What to produce >> Wherever the line with "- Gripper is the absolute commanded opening" sits in the listing below, transcribe from it up to and including the line with "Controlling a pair", exactly, and leave the remaining lines out.

Data extract >>
========================
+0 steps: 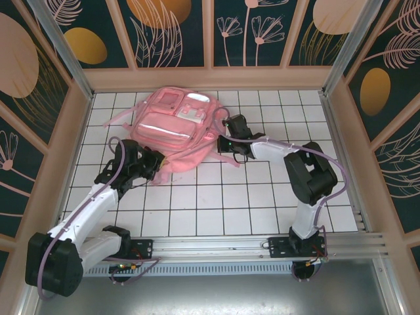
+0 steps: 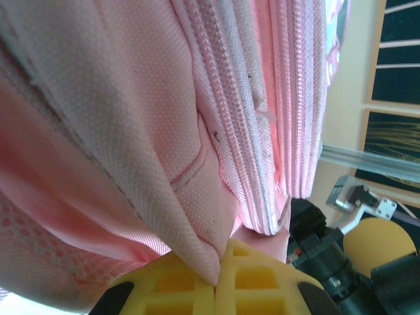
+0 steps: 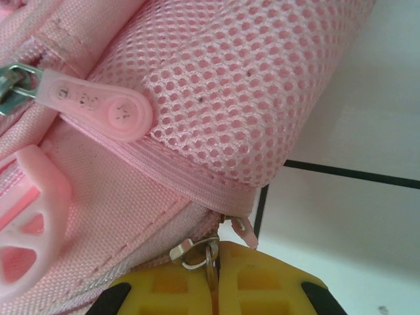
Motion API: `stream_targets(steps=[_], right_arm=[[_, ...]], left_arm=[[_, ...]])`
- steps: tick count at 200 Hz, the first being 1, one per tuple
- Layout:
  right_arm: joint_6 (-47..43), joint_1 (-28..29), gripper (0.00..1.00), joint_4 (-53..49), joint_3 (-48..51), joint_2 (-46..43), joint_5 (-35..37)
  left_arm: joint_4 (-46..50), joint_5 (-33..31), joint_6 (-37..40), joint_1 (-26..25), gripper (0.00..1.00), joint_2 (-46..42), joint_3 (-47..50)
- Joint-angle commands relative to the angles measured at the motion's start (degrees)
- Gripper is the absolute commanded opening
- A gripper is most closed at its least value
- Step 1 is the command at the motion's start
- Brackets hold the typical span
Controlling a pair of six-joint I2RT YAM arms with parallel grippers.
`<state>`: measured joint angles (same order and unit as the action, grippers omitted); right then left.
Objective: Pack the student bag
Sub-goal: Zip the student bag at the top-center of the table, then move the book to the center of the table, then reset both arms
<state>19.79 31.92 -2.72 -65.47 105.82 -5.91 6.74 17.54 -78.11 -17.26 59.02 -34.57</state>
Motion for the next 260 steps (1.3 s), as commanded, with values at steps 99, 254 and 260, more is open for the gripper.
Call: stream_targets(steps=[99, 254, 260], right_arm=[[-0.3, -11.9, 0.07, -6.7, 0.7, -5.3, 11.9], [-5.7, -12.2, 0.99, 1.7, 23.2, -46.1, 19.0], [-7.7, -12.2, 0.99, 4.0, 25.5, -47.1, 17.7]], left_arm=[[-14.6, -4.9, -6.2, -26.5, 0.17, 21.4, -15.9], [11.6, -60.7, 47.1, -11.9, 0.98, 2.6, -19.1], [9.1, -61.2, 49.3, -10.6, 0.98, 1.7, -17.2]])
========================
Response to the task >>
- Gripper is the absolute commanded opening
- A gripper is most closed at its least value
- Step 1 is the command at the motion's start
- Brackets hold the typical span
Controlling a pair of six-joint I2RT YAM arms with parallel grippers.

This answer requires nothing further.